Mein Weg in den „Zebrawald“ war ein langsamer. Ich habe mich ganz vorsichtig herangetastet und versucht, in die Welt der beiden Geschwister einzutauchen. Ich habe mit ihnen über „Die Schatzinsel“ gefachsimpelt, habe mit ihnen darüber diskutiert, wer hier der Gute und der Böse ist, und was genau dazwischen liegt. Als sich die Tür des Hauses hinter Andrew Snow schloss, wurde mir klar, dass der „Zebrawald“ eine ganz eigene „Schatzinsel“ ist und man erst auf Gold stößt, wenn man die größten Gefahren überstanden hat. Die Wahrheit ist auch hier der größte Schatz!

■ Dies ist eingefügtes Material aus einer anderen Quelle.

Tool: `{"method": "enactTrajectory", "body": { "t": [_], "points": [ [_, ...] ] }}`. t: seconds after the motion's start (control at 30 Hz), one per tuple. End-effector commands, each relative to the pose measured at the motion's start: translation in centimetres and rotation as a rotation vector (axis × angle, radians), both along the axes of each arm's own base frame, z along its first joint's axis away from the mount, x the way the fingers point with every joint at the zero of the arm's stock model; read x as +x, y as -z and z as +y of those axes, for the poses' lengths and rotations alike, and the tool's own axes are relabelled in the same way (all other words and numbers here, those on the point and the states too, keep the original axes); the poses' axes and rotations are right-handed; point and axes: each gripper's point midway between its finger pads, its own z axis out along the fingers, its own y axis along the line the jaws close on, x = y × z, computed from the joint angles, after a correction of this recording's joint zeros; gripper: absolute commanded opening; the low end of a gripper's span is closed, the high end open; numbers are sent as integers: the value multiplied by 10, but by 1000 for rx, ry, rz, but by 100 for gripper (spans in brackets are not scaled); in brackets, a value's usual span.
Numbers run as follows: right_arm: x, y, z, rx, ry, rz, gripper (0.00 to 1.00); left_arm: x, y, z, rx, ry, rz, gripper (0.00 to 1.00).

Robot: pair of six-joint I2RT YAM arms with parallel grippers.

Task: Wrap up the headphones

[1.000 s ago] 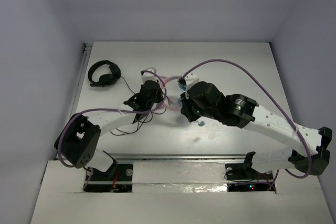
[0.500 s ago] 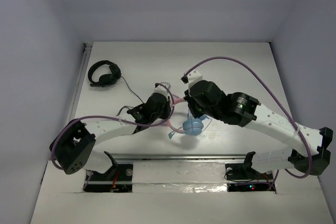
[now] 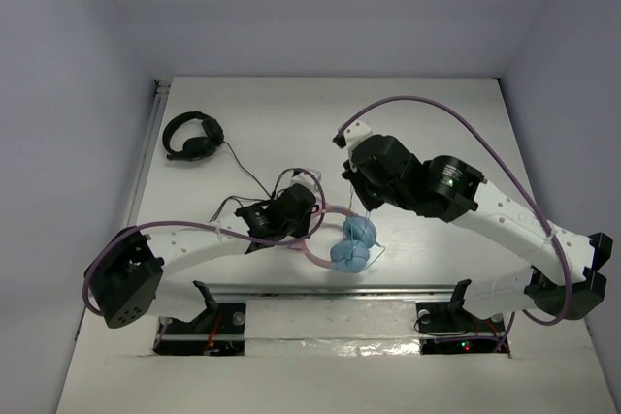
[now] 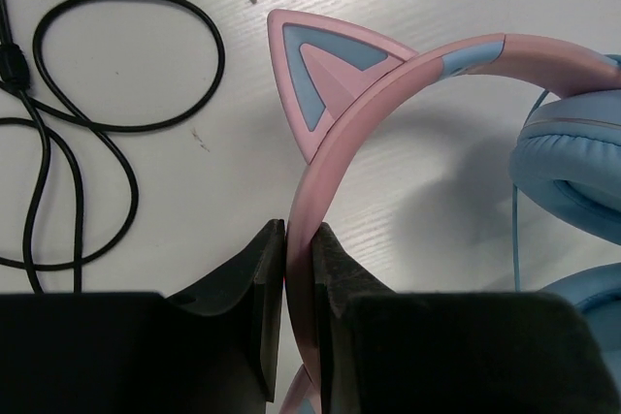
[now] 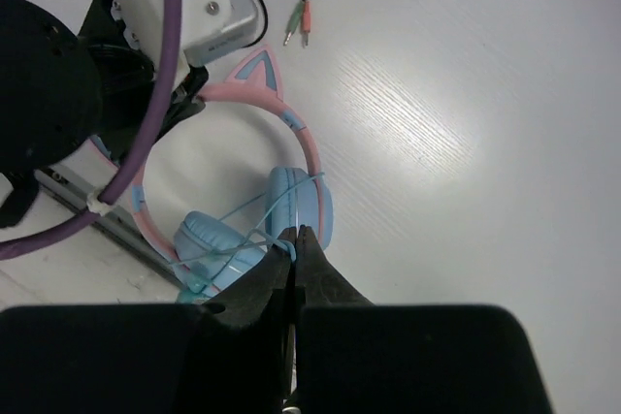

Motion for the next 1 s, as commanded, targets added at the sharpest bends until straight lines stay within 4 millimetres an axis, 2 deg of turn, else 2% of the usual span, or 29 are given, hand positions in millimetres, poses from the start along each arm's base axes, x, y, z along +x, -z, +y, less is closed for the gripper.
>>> {"method": "enactTrajectory", "body": {
  "t": [0.0,0.1,0.23,0.33,0.4,0.5,0.57,0.6,0.63,0.73,0.77,0.8,0.87,0.93,0.97],
  "points": [
    [-1,-16,-7,-29,-19,-10,0,-2,-10,-9,28,23,-11,0],
    [-5,-13,-11,-58,-26,15,0,-4,-8,-6,53,16,-12,0],
    [13,-19,-33,-114,109,-75,0,-6,-12,-6,42,23,-15,0],
    [26,-42,-45,-98,204,-170,0,-4,-19,-7,38,21,-29,0],
    [33,-55,-47,-68,249,-221,0,-8,-25,-17,-17,60,-25,0],
    [43,-63,-53,-25,311,-287,0,-13,-33,-27,-72,120,-27,0],
    [52,-53,-62,-45,366,-319,0,-15,-36,-30,-83,148,-32,0],
    [56,-60,-58,13,377,-348,0,-18,-36,-35,-104,174,-24,0],
    [62,-50,-65,-16,408,-368,0,-19,-35,-38,-115,184,-17,0],
    [77,-48,-76,14,473,-406,0,-27,-36,-49,-158,239,3,0],
    [79,-35,-80,-11,483,-402,0,-28,-39,-51,-173,251,-2,0],
    [87,-35,-86,13,512,-415,0,-32,-45,-54,-200,274,-1,0],
    [88,-18,-91,25,511,-392,0,-35,-54,-58,-238,300,-10,0],
    [95,-12,-97,63,533,-387,0,-41,-72,-66,-312,342,-28,0],
    [94,1,-95,83,518,-357,0,-38,-78,-65,-344,341,-33,0]
  ]
}}
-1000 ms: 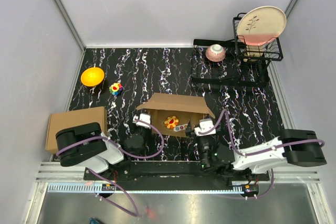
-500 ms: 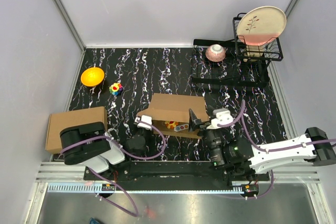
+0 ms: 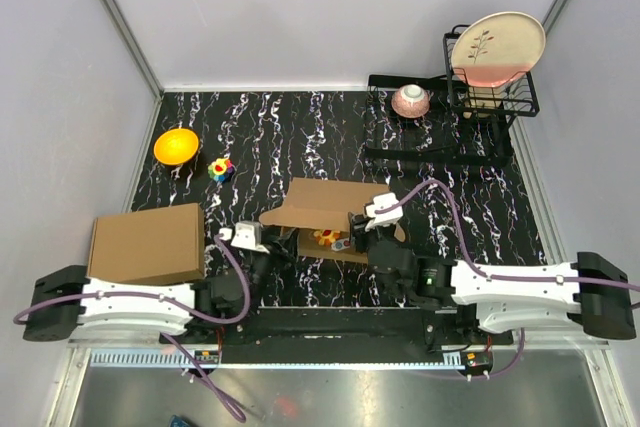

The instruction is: Fold the paper box

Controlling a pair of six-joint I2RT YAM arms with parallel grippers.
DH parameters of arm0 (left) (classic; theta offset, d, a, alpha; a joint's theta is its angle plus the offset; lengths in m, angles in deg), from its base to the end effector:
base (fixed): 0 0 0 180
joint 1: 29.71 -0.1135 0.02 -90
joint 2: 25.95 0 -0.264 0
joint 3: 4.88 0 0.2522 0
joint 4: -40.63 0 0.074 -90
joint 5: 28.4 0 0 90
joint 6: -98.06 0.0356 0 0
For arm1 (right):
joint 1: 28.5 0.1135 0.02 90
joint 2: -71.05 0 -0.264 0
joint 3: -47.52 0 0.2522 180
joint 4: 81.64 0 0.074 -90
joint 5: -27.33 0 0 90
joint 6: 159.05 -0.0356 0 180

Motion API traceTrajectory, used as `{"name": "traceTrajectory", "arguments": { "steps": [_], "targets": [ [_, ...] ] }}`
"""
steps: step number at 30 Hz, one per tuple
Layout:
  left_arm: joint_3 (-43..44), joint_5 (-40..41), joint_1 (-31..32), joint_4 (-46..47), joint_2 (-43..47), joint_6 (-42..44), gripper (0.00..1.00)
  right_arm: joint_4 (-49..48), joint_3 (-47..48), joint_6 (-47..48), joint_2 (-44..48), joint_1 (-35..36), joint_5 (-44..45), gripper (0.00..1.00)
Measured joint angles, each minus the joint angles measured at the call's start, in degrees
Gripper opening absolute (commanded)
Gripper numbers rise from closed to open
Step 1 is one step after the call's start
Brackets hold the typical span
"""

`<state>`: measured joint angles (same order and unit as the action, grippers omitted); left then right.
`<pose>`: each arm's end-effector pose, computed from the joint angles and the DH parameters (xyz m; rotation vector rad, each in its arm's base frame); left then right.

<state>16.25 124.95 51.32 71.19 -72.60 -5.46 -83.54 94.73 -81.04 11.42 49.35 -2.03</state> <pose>0.0558 -0.1491 0.2047 -0.0059 1.5520 -0.4938 0.0772 0.2112 0.2703 -0.2031 1.6545 0.2593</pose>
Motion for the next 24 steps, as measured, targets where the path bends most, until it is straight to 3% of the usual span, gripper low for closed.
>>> {"name": "traceTrajectory", "arguments": {
  "steps": [7, 13, 17, 24],
  "targets": [
    [3.76, 6.78, 6.38, -36.63, 16.63, -16.09, 0.59, 3.13, -4.22, -9.64, -6.91, -3.23, -6.54, 0.46],
    [11.56, 8.68, 6.56, -60.19, 18.49, -27.5, 0.62, 3.52, -5.35, -12.98, -8.44, -3.34, -8.44, 0.47],
    [15.17, 10.82, 6.56, -66.99, 18.27, -30.82, 0.65, 3.58, -5.86, -13.77, -7.91, -3.39, -9.05, 0.48],
    [15.26, 14.69, 6.38, -68.81, 16.63, -33.4, 0.76, 3.54, -6.14, -14.73, -8.13, -4.33, -10.82, 0.44]
  ]
}}
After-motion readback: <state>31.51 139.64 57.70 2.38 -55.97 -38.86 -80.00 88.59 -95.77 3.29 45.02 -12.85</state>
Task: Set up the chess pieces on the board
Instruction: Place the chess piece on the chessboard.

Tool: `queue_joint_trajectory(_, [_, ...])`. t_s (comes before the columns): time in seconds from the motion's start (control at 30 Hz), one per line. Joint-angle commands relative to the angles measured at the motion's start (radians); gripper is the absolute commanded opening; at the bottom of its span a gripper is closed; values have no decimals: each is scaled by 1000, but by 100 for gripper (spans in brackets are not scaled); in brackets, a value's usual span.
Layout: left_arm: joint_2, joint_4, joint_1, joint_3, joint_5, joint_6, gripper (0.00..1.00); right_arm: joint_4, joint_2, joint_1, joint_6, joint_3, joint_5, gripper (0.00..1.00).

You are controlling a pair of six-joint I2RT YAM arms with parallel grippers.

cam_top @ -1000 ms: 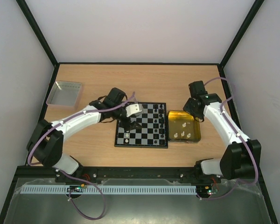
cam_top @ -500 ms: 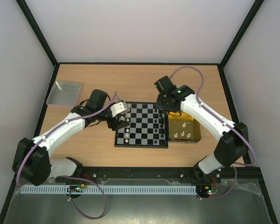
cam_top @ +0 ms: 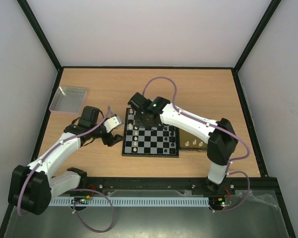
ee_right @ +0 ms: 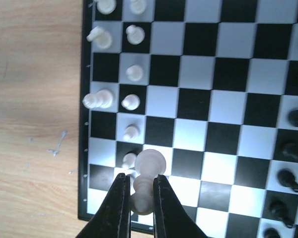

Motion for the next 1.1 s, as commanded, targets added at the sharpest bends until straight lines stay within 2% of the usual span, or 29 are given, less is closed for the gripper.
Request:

Dieser Roman könnte als Theaterstück mit nur wenigen Requisiten aufgeführt werden. Ein paar Bäume und ein kleines Haus. Die Magie der Geschichte entsteht durch die Hauptfiguren, ihre Dialoge und das große Familiengeheimnis, das so tief inmitten des Zebrawaldes verborgen scheint. Ich habe selten ein Jugendbuch gelesen, das mit einem so überschaubaren „Bühnenbild“ und doch mit einer solch großen Portion Liebe und Einfühlungsvermögen den Weg direkt ins Herz seiner ewig jungen Leser findet. Wenn ihr die Schatzinsel liebt, dann wandert doch mit mir in den Zebrawald. Und wenn Ihr die Schatzinsel noch nicht gelesen habt – am Ende des Zebrawaldes werdet ihr Sehnsucht nach diesem Klassiker verspüren.